Albums That Will F*ck Your Face Off in 2013: Hacride, TBA
Hacride
TBA (Indie Recordings)
Release Date – Early 2013
I’ve realized something about myself over the last few years — I care more about this random French band than pretty much any other. The one thing I don’t know is why. France is now a pretty happenin’ place for heavy music; bands like Gojira, Gorod, Alcest, and Blut Aus Nord are all names that get many a metal head très stoked, but for whatever reason, after two pretty immense records (they’ve had three total, the first being more like an EP), these four dudes from Poitiers are still flying pretty far under the radar. It’s kind of a bummer — no disrespect to the bands listed above, but when it comes to the really mind-blowing, thinking-man’s-metal I love, these guys destroy their fellow countrymen. Hacride don’t play by any rule book, they just create the grooviest, most wild, weight-of-the-world-heavy shit ever.

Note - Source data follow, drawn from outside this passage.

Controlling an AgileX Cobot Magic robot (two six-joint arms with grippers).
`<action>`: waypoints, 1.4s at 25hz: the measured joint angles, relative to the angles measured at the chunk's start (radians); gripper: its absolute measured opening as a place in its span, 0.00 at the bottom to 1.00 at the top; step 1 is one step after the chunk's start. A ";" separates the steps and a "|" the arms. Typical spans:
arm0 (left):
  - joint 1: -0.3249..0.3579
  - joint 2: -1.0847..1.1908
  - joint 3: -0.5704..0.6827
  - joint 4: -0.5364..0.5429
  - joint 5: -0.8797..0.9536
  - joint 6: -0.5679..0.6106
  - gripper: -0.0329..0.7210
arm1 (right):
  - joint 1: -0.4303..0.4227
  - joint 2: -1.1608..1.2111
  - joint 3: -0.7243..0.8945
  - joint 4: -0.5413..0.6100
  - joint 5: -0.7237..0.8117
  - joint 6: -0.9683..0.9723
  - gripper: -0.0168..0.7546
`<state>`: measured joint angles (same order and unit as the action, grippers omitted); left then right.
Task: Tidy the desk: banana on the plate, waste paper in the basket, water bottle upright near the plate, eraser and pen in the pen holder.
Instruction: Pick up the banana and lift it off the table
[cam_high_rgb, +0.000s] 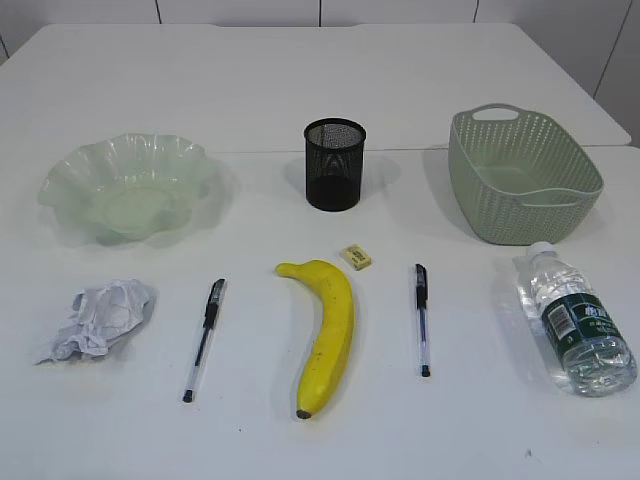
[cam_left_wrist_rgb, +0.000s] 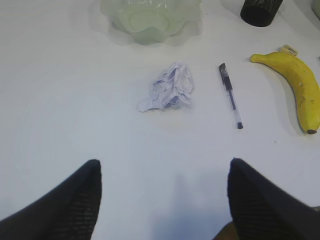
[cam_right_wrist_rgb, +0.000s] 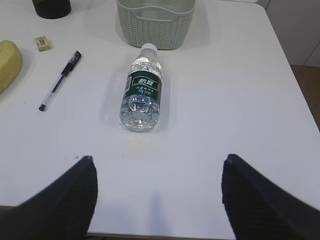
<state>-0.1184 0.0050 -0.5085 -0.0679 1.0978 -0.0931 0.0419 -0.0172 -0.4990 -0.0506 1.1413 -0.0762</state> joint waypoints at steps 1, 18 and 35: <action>0.000 0.000 0.000 0.000 0.000 0.000 0.77 | 0.000 0.000 0.000 0.000 0.000 0.000 0.77; 0.000 0.000 0.000 0.000 0.000 0.000 0.73 | 0.000 0.000 0.000 0.000 0.000 0.000 0.77; 0.000 0.106 -0.092 -0.002 -0.060 0.049 0.66 | 0.000 0.187 -0.079 0.058 -0.129 -0.004 0.77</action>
<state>-0.1184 0.1110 -0.6001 -0.0698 1.0377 -0.0443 0.0419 0.1701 -0.5777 0.0074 1.0118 -0.0798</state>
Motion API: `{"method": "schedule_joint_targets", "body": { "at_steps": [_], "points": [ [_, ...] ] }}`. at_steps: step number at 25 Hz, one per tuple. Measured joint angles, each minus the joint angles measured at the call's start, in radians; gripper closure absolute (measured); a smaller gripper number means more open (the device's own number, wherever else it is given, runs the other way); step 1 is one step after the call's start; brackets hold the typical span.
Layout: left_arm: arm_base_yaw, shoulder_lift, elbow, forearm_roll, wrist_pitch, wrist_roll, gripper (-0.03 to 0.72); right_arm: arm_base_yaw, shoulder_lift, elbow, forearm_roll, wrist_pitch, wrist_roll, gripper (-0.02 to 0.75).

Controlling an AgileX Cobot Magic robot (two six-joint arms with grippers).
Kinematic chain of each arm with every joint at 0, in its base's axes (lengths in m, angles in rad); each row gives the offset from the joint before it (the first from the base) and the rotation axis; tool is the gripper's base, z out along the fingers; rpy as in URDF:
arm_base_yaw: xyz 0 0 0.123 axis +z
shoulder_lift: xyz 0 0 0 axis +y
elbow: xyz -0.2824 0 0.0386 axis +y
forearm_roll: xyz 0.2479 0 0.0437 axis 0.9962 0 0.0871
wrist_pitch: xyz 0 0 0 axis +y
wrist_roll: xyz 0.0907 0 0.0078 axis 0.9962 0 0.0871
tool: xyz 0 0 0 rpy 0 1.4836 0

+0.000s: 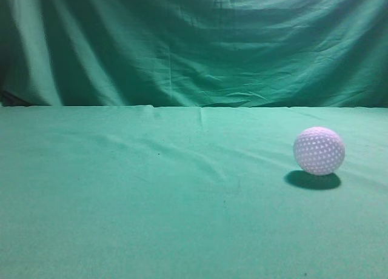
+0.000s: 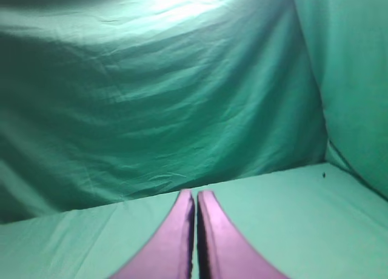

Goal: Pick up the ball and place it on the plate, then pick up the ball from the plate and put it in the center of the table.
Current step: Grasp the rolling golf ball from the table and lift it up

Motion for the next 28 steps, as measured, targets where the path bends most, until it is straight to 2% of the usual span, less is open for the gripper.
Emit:
{"method": "schedule_joint_targets", "body": {
  "at_steps": [4, 9, 13, 18, 25, 28],
  "points": [
    [0.000, 0.000, 0.000, 0.000, 0.000, 0.000, 0.688, 0.000, 0.115, -0.156, -0.057, 0.164, -0.044, 0.738],
    [0.000, 0.000, 0.000, -0.002, 0.000, 0.000, 0.688, 0.000, 0.350, -0.365, -0.087, 0.447, -0.048, 0.738],
    [0.000, 0.000, 0.000, -0.002, 0.000, 0.000, 0.688, 0.000, 0.490, -0.411, -0.094, 0.497, -0.048, 0.738],
    [0.000, 0.000, 0.000, -0.002, 0.000, 0.000, 0.688, 0.000, 0.573, -0.414, 0.011, 0.506, -0.057, 0.738],
    [0.000, -0.001, 0.000, -0.002, 0.000, 0.000, 0.688, 0.000, 0.723, -0.504, 0.034, 0.669, -0.254, 0.738],
    [0.000, -0.002, 0.000, -0.002, 0.000, 0.000, 0.688, 0.061, 0.822, -0.577, -0.009, 0.725, -0.276, 0.738]
  ]
}}
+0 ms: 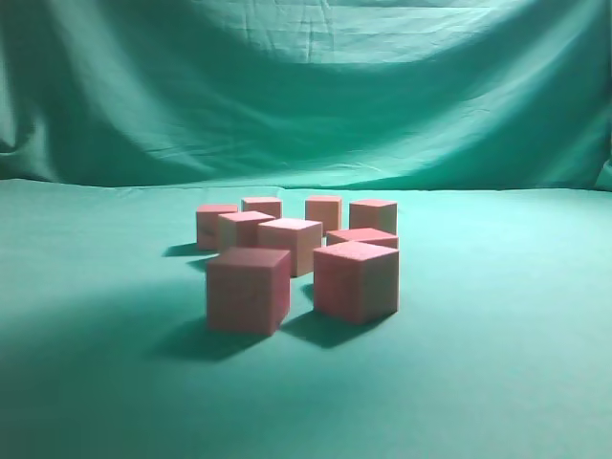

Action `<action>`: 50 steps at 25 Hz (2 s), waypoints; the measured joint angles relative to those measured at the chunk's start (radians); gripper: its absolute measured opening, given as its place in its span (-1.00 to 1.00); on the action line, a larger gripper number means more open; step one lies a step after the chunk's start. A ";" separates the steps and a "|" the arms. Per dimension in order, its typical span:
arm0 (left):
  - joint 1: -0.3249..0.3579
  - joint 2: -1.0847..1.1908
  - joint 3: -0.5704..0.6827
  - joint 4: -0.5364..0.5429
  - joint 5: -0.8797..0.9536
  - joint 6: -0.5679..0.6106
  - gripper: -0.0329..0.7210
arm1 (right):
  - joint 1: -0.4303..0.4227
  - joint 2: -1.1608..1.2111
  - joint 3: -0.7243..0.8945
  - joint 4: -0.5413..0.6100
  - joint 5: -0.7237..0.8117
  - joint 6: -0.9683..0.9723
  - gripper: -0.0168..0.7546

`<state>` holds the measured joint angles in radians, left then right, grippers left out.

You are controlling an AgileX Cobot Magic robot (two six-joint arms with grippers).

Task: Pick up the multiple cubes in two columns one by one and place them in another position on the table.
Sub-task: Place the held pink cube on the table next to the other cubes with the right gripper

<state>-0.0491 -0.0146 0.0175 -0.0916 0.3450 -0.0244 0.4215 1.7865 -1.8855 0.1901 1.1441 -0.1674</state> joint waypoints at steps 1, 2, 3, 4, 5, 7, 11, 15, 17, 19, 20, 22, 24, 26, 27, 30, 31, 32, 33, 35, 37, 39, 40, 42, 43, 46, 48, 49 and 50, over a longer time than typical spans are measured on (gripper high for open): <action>0.000 0.000 0.000 0.000 0.000 0.000 -0.91 | 0.039 -0.015 0.020 0.000 -0.005 -0.002 -0.27; 0.000 0.000 0.000 0.000 0.000 0.000 -0.91 | 0.073 -0.025 0.043 0.002 -0.014 -0.007 -0.27; 0.000 0.000 0.000 0.000 0.000 0.000 -0.91 | 0.115 -0.034 0.074 0.002 -0.022 -0.014 -0.27; 0.000 0.000 0.000 0.000 0.000 0.000 -0.91 | 0.157 -0.037 0.107 0.004 -0.034 -0.018 -0.27; 0.000 0.000 0.000 0.000 0.000 0.000 -0.91 | 0.197 -0.039 0.143 0.004 -0.046 -0.022 -0.27; 0.000 0.000 0.000 0.000 0.000 0.000 -0.91 | 0.269 -0.039 0.214 0.006 -0.084 -0.026 -0.27; 0.000 0.000 0.000 0.000 0.000 0.000 -0.91 | 0.404 -0.037 0.363 0.006 -0.190 -0.033 -0.27; 0.000 0.000 0.000 0.000 0.000 0.000 -0.91 | 0.493 -0.003 0.450 0.014 -0.238 -0.035 -0.27; 0.000 0.000 0.000 0.000 0.000 0.000 -0.91 | 0.524 0.026 0.464 0.015 -0.247 -0.035 -0.27; 0.000 0.000 0.000 0.000 0.000 0.000 -0.91 | 0.550 0.063 0.466 0.017 -0.257 -0.033 -0.27; 0.000 0.000 0.000 0.000 0.000 0.000 -0.91 | 0.559 0.078 0.467 0.017 -0.263 -0.031 -0.27; 0.000 0.000 0.000 0.000 0.000 0.000 -0.91 | 0.575 0.117 0.467 0.019 -0.272 -0.025 -0.27; 0.000 0.000 0.000 0.000 0.000 0.000 -0.91 | 0.581 0.151 0.468 0.019 -0.286 -0.007 -0.27; 0.000 0.000 0.000 0.000 0.000 0.000 -0.91 | 0.581 0.180 0.468 0.019 -0.302 0.012 -0.27; 0.000 0.000 0.000 0.000 0.000 0.000 -0.91 | 0.581 0.192 0.468 0.019 -0.312 0.020 -0.27; 0.000 0.000 0.000 0.000 0.000 0.000 -0.91 | 0.581 0.210 0.468 0.019 -0.328 0.027 -0.27; 0.000 0.000 0.000 0.000 0.000 0.000 -0.91 | 0.581 0.214 0.468 0.017 -0.332 0.028 -0.27; 0.000 0.000 0.000 0.000 0.000 0.000 -0.91 | 0.581 0.214 0.468 0.015 -0.337 0.032 -0.27; 0.000 0.000 0.000 0.000 0.000 0.000 -0.91 | 0.581 0.219 0.468 0.013 -0.341 0.043 -0.27; -0.001 0.000 0.000 0.000 0.000 0.000 -0.91 | 0.581 0.225 0.468 0.009 -0.346 0.063 -0.27; -0.001 0.000 0.000 0.000 0.000 0.000 -0.91 | 0.581 0.230 0.468 0.004 -0.348 0.080 -0.27; -0.001 0.000 0.000 0.000 0.000 0.000 -0.91 | 0.581 0.232 0.468 -0.007 -0.348 0.108 -0.27; -0.001 0.000 0.000 0.000 0.000 0.000 -0.91 | 0.581 0.232 0.468 -0.015 -0.348 0.126 -0.27; -0.001 0.000 0.000 0.000 0.000 0.000 -0.91 | 0.581 0.232 0.468 -0.029 -0.348 0.147 -0.27; -0.001 0.000 0.000 0.000 0.000 0.000 -0.91 | 0.581 0.232 0.468 -0.031 -0.348 0.151 -0.27; -0.001 0.000 0.000 0.000 0.000 0.000 -0.91 | 0.581 0.232 0.468 -0.032 -0.346 0.173 -0.27; -0.001 0.000 0.000 0.000 0.000 0.000 -0.91 | 0.581 0.232 0.468 -0.032 -0.340 0.189 -0.27; -0.001 0.000 0.000 0.000 0.000 0.000 -0.91 | 0.581 0.232 0.468 -0.032 -0.339 0.198 -0.27; -0.001 0.000 0.000 0.000 0.000 0.000 -0.91 | 0.581 0.234 0.468 -0.032 -0.339 0.207 -0.27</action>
<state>-0.0505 -0.0146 0.0175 -0.0916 0.3450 -0.0244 1.0022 2.0204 -1.4174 0.1576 0.8055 0.0394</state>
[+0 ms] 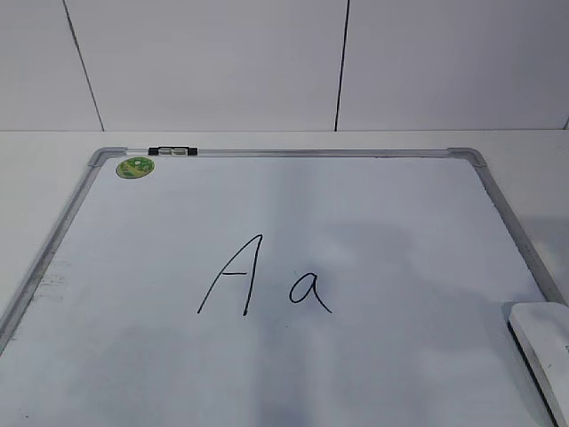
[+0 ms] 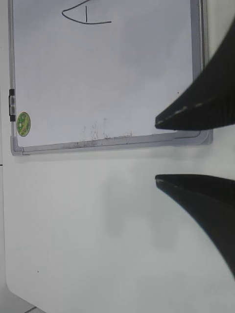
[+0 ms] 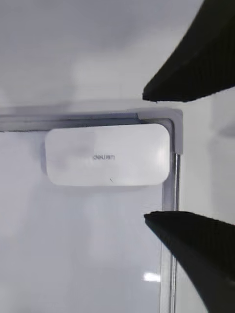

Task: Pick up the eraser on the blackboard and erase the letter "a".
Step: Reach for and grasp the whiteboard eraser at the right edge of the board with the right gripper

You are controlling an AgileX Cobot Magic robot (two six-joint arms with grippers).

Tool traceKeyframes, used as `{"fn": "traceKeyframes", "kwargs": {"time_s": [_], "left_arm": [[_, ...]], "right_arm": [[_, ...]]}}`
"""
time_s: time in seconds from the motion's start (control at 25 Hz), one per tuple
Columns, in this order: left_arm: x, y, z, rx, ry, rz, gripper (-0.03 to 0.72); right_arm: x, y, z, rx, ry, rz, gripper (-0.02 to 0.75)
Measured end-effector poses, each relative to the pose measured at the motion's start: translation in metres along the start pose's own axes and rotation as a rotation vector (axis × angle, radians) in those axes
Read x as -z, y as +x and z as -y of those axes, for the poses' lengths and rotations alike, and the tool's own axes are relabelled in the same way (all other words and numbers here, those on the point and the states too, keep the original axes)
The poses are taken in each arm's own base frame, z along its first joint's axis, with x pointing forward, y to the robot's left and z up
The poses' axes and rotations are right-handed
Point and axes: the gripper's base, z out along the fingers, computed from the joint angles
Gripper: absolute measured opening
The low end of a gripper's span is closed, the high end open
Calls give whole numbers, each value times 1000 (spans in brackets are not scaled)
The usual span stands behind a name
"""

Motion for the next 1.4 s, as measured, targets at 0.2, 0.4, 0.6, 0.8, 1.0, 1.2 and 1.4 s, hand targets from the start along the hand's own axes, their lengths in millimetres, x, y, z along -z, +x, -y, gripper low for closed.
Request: {"fn": "traceKeyframes", "kwargs": {"time_s": [0.2, 0.4, 0.6, 0.8, 1.0, 1.2, 1.4], "left_arm": [[0, 0, 0, 0, 0, 0, 235], [0, 0, 0, 0, 0, 0, 235], [0, 0, 0, 0, 0, 0, 235], [0, 0, 0, 0, 0, 0, 235], [0, 0, 0, 0, 0, 0, 235], [0, 0, 0, 0, 0, 0, 235], [0, 0, 0, 0, 0, 0, 235]], "right_arm": [[-19, -4, -3, -11, -36, -147, 664], [-36, -8, -5, 9, -68, -248, 677], [-55, -14, -4, 4, -68, -311, 678], [-71, -18, -2, -5, -64, -358, 678], [-78, -21, -1, -19, -48, -346, 678], [-86, -23, -4, 11, -16, -357, 678], [-95, -27, -6, 12, 8, -373, 678]]}}
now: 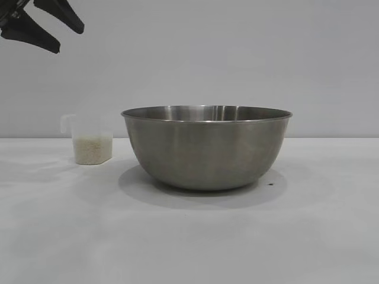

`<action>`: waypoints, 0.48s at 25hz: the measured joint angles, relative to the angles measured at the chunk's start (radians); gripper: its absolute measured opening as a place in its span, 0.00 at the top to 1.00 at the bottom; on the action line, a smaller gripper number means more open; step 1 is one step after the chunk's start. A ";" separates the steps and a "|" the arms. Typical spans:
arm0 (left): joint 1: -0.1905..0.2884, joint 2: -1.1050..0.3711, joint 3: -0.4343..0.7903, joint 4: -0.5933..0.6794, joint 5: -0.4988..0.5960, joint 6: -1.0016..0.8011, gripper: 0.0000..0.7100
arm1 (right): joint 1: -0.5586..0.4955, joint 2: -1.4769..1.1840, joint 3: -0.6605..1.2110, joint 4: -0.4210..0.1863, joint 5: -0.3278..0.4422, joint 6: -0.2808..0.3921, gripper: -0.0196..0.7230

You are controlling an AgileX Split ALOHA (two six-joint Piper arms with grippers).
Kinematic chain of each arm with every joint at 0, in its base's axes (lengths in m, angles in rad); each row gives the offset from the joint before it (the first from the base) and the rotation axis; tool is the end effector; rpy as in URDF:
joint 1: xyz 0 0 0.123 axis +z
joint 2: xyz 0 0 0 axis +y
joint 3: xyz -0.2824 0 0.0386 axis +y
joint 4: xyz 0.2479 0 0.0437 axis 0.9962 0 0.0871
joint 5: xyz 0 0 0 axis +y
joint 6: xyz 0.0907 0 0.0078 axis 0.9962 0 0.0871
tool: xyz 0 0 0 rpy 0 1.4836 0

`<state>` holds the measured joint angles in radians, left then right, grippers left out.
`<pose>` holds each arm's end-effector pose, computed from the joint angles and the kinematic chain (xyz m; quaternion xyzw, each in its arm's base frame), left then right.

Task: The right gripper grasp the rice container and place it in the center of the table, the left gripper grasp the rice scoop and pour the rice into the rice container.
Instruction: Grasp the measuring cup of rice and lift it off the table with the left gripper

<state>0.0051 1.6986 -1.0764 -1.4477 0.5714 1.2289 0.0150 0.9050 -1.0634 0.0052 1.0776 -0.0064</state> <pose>0.3642 -0.0471 0.2450 0.0426 0.8609 -0.2891 0.4165 0.1550 0.0027 0.3838 -0.0097 0.9325 0.0041 0.3610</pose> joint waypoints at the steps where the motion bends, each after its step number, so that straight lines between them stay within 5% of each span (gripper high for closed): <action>1: 0.000 0.000 0.000 0.002 -0.001 0.000 0.46 | 0.000 0.000 0.000 0.000 0.000 0.000 0.49; 12: 0.000 0.000 0.000 0.003 -0.005 0.000 0.46 | 0.000 -0.373 0.288 0.002 -0.015 -0.002 0.49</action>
<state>0.0051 1.6986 -1.0764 -1.4446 0.5667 1.2289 0.0150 0.5316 -0.7751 0.0069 1.0630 -0.0081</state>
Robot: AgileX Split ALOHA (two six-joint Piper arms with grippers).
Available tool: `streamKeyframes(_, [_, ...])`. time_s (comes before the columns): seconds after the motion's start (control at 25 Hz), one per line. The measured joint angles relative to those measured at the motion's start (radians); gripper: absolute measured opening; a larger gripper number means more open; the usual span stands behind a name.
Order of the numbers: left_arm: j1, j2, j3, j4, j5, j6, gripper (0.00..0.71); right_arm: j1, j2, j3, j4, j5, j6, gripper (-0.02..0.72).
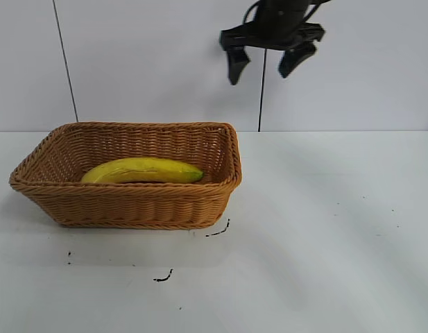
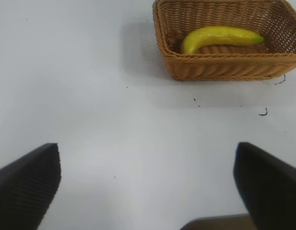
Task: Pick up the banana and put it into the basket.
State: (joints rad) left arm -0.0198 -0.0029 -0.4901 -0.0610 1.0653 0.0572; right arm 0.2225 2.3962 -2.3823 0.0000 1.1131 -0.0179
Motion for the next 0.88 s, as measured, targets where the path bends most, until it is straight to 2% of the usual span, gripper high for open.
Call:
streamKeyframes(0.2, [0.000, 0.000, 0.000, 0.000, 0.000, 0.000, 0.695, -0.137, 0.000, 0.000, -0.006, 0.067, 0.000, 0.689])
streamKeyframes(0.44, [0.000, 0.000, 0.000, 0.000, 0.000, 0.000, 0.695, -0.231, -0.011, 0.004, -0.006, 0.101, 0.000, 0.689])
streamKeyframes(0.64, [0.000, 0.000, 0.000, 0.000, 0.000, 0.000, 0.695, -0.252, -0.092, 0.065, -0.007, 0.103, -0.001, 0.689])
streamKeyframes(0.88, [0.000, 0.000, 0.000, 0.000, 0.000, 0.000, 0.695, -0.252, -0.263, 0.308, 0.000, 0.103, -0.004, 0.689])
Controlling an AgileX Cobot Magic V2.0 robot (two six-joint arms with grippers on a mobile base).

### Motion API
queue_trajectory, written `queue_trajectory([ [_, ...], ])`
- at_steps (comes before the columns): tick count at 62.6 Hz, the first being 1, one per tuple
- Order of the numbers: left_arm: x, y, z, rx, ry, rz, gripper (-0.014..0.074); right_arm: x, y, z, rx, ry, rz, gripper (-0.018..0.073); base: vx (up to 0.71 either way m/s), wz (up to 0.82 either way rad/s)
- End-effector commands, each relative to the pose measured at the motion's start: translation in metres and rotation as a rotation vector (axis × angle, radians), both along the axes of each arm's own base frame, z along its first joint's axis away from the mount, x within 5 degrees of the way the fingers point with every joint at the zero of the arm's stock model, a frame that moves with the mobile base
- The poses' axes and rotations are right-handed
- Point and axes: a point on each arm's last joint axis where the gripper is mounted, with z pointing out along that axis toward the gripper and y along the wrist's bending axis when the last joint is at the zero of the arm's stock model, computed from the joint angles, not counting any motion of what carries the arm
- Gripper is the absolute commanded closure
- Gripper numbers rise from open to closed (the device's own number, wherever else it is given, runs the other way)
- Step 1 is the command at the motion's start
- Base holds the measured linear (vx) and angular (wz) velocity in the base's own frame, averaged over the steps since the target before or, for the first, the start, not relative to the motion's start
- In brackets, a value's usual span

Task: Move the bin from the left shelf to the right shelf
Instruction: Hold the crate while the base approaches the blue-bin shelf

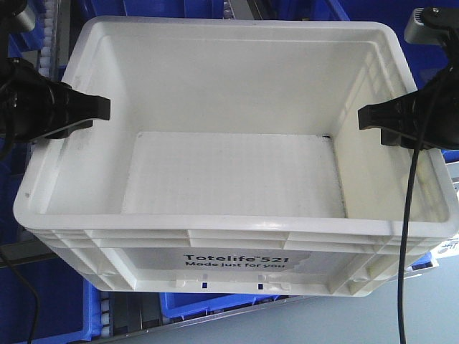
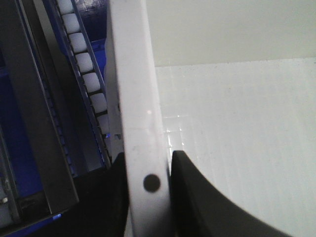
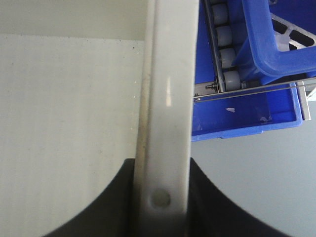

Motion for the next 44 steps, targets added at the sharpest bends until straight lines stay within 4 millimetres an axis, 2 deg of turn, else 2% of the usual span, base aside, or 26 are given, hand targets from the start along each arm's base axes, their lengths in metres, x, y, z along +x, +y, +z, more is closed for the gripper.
queue_trajectory([
  [1, -0.003, 0.0039, 0.0274, -0.01, -0.174, -0.02, 0.0603, 0.0018, -0.0084, 0.0265, -0.04, -0.187, 0.008, 0.0564, 0.06, 0.09],
  [44, -0.003, 0.0039, 0.0274, -0.01, -0.174, -0.02, 0.0603, 0.0018, -0.0084, 0.0265, -0.04, -0.187, 0.008, 0.0564, 0.07, 0.11],
])
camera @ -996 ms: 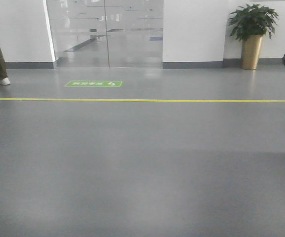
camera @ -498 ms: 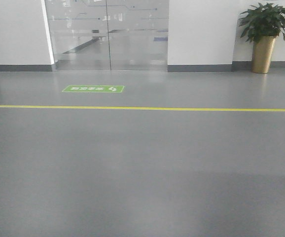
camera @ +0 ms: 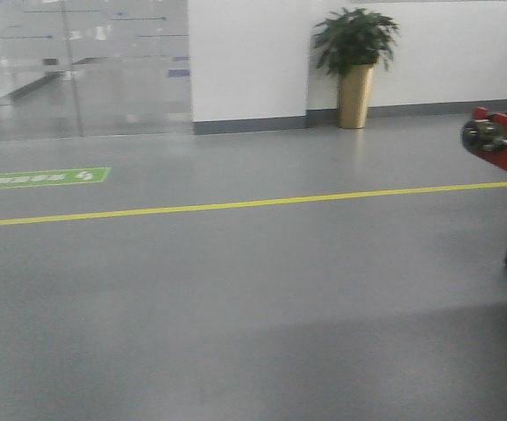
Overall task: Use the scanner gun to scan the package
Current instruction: 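Turn the base toward the red table and stop at it, then move left gripper over the long tan box, right toward scanner gun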
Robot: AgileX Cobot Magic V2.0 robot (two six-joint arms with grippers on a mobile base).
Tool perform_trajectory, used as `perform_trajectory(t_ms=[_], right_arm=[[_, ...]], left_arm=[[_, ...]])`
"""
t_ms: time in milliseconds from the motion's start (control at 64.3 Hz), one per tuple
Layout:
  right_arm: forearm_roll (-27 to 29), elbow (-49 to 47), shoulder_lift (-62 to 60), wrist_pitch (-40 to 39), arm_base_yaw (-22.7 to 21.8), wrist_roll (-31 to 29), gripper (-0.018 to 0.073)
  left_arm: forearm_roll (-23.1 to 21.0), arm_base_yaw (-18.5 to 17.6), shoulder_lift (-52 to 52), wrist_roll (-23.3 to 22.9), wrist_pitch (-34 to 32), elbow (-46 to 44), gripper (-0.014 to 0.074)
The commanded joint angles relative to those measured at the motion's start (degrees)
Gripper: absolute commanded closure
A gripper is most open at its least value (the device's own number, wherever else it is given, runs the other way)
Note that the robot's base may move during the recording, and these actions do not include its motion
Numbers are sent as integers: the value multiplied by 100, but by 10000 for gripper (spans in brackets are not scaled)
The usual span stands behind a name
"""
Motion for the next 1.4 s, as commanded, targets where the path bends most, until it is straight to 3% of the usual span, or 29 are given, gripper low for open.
perform_trajectory(t_ms=[0,1385], right_arm=[[5,-5,-16,-96,-8,-5,721],[5,-5,-16,-96,-8,-5,721]], left_arm=[[-36,-27,-20,-30,-98,-15,708],[-36,-27,-20,-30,-98,-15,708]])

2007’s Amoeba was my introduction to the group, and I’ve been helplessly hooked ever since. It was around this time that people started really paying attention to groups like Textures, Gojira, Benea Reach, and the like — groups that took the foundation Meshuggah had established and created their own unique vision for the tech n’ groove sound. Hacride’s was unequivocally the most unique. Take spastic chugs, acoustic ebb and flow sections, jazzy solos, and flamenco musicians (?) and you can begin to see that I’m not speaking in hyperbole…
And you thought Ill Niño was Latin metal
Out of all the albums to come out of this world scene, Amoeba is the one I find myself returning to most frequently. And every time I work out to this stuff, I feel like Hercules — Hercules with an incomprehensible French accent (seriously, Samuel Borreau, for all his gritty awesomeness, is pretty hard to understand).
And yet 2009 follow-up, Lazarus, eclipsed Amoeba in every way. The guys must have known djent was on it’s way, because they wisely jumped the tech ship and created a very different beast that was entirely their own. In the footsteps of Burst and The Ocean, Hacride transcended their scene and dropped the sludgiest, Lateral-iest, most wicked album pretty much ever.
Last 65 seconds = you jumpin’ —at 50 bpm!
Hacride do their own thang, and it’s consistently awesome. I’m psyched to hear whatever they do next, because it could pretty well be anything. And that’s a really exciting feeling for a band to create in this day and age, when most of the prog metal elite have resigned to repeating themselves ad infinitum. I’d love to hear Hacride do another quirky collaboration like the one above (a 70’s horn funk metal song would be pretty ace… just sayin’…), but whatever their new approach is, I’m sure it will slay.